Sunday, February 4, 2007

Do Lakes Breathe?


If you look out over a frozen lake, with its covering of ice and wind-blown snow, sooner or later you're going to wonder how things are fairing in the water down below. Are the plants dead from lack of sunlight? Are the fish still swimming around? Where does their oxygen come from now the surface is closed? There are lots of similar questions one can wonder about.

Let's look at the question of oxygen. Generally speaking, with open water, there is a balance maintained between the atmospheric oxygen - which we breathe - and the dissolved oxygen in the surface water - which aquatic plants and fish utilize. The wind plays a role in helping to stir the surface waters up and to promote the maximum absorption of oxygen down into the depths, but during the warmth of summer something else begins to take effect.

Water is an odd-ball material, which is most dense at 4°C and less dense at the freezing point. Thus melting ice water in the spring slowly begins to descend into the depths as it warms up. Water above 4°C stays closer to the surface. However there comes a point when virtually all the water in the lake is at or near 4°C. If there is some wind at this point - and there usually is - then wind driven mixing of the lake's water will occur. Around here we say, "The lake turned over." You might say the lake "breathed" because during this period the water in the deeper parts of the lake gets a fresh breath of oxygen as it can finally freely mix with the surface water.

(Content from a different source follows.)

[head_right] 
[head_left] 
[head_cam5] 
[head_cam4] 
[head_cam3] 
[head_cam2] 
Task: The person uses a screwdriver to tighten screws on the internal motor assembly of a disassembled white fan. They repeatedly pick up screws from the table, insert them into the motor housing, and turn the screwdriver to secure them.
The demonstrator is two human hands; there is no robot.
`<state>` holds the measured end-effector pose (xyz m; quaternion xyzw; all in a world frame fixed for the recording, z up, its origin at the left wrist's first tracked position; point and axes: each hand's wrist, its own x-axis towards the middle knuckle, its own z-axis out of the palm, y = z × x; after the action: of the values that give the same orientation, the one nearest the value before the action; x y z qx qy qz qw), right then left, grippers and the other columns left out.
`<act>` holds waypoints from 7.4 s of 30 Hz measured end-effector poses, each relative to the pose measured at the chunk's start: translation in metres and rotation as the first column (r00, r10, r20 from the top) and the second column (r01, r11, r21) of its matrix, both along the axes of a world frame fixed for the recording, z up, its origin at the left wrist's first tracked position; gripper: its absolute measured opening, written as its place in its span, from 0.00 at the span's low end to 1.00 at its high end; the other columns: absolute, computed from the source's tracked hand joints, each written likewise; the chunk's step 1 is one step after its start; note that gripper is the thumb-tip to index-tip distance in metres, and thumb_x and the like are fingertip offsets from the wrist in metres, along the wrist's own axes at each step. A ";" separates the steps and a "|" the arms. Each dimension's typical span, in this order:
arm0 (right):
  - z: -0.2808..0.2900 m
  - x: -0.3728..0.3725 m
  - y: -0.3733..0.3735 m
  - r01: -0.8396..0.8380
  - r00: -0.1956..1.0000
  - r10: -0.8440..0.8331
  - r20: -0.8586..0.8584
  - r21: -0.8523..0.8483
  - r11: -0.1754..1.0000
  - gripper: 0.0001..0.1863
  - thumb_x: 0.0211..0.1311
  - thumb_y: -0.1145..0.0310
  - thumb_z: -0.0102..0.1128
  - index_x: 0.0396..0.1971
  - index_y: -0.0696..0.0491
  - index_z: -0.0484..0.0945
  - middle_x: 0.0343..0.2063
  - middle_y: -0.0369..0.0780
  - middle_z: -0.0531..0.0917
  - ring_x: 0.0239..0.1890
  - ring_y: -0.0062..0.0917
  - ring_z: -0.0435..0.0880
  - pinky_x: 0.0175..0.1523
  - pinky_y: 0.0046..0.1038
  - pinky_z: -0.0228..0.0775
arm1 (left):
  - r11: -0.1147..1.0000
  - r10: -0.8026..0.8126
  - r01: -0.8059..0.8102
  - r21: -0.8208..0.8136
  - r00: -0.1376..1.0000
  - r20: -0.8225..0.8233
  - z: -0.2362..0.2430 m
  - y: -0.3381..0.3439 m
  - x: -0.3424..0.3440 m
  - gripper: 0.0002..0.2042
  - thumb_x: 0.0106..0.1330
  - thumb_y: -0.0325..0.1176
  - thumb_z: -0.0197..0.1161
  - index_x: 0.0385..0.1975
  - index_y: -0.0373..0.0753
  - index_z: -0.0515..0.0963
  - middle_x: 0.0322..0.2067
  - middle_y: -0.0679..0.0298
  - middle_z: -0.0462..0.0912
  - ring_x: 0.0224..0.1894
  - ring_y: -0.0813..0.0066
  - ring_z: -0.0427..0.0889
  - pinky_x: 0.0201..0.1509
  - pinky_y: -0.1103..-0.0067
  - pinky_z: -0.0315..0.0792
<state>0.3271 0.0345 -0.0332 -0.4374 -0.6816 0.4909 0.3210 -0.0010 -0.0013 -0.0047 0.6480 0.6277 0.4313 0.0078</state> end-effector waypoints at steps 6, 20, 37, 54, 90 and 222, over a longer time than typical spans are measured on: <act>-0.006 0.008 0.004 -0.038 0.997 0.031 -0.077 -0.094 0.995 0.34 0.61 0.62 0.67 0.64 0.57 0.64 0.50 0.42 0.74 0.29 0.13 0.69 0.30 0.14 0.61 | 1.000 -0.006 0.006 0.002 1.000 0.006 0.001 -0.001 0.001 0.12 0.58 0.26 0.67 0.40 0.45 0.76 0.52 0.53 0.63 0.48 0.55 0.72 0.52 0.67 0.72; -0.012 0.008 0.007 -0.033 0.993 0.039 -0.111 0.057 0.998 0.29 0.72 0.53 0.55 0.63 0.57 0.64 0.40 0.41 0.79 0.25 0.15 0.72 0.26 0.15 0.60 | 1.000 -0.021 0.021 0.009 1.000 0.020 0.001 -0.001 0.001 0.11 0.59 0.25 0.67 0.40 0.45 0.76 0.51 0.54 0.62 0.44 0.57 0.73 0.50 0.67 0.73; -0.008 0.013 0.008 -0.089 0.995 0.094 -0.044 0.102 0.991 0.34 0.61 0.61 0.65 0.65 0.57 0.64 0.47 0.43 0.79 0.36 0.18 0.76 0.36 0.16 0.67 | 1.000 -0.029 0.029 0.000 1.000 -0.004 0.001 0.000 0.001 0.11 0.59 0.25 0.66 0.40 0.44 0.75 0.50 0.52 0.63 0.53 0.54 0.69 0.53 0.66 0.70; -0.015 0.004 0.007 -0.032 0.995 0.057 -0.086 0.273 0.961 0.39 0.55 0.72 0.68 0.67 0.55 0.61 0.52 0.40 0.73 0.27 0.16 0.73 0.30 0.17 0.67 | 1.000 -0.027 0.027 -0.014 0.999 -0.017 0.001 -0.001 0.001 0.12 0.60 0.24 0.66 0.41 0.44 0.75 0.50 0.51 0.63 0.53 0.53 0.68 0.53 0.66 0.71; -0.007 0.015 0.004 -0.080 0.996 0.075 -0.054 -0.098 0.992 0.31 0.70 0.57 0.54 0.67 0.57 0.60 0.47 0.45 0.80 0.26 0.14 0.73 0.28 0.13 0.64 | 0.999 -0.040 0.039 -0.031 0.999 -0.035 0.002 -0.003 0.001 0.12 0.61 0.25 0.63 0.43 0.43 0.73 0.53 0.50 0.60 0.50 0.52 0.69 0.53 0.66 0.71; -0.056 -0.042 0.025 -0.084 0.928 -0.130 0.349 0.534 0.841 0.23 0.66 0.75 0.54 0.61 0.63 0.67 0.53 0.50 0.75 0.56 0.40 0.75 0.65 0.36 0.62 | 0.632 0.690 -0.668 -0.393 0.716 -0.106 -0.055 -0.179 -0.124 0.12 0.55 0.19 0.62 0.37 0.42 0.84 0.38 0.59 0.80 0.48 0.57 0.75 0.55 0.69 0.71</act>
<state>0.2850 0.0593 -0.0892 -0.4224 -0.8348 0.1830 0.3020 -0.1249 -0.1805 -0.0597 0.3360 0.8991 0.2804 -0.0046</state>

As the summer progresses, this changes as the lighter, warmer surface water in the lake rises to the top and continues to 'breathe'. However, this warm water no longer mixes with the deeper water. It is too light to make it down very far. Instead, a definite layer of warm water starts to 'float' on the denser 4°C at the bottom effectively cutting it off from the air above. This 'barrier', called a thermocline is usually about 10 meters down, but varies from lake to lake in temperate regions. As kids, we used to hold our breath, swim down, dip into this cold bottom layer, and find it shockingly cold compared to the upper layer we usually swam in. The dividing line is remarkably distinct, only a few centimeters from one to the other.

In the fall, the surface temperature of the water slowly lowers back down to the 4°C point, the layering effect disappears and once again the lake's water can freely circulate. When the winds blow the surface water, instead of reaching the shore line and recirculating back just above the thermocline, the water can now descend right to the bottom of the lake where it mixes and oxygenates the lake from top to bottom. The lake takes its second breath of the year in the fall.

It is this second breath that keeps everything happy during the winter when the ice stops the interchange of gases from air to water. Normally there is an amply supply of dissolved oxygen to allow life to continue during the winter. At times, however, there are sinister things at work under the ice which 'rob' the water of its oxygen. This is caused by organic run-off or pollution entering the lake during the summer and fall, followed by the decomposition of these organic materials during the winter. Decomposing organisms require oxygen and will use up the available supply killing fish and other dependent organisms. It is called 'winter-kill'. It's not a common occurrence thankfully, but one more reason to maintain healthy, clean waterways when you're paddling.

2 comments:

clairesgarden said...

wow, look at the ice! how long ususally does it stay?

Michael said...

Claire - it will melt in mid-April if this year is a typical one.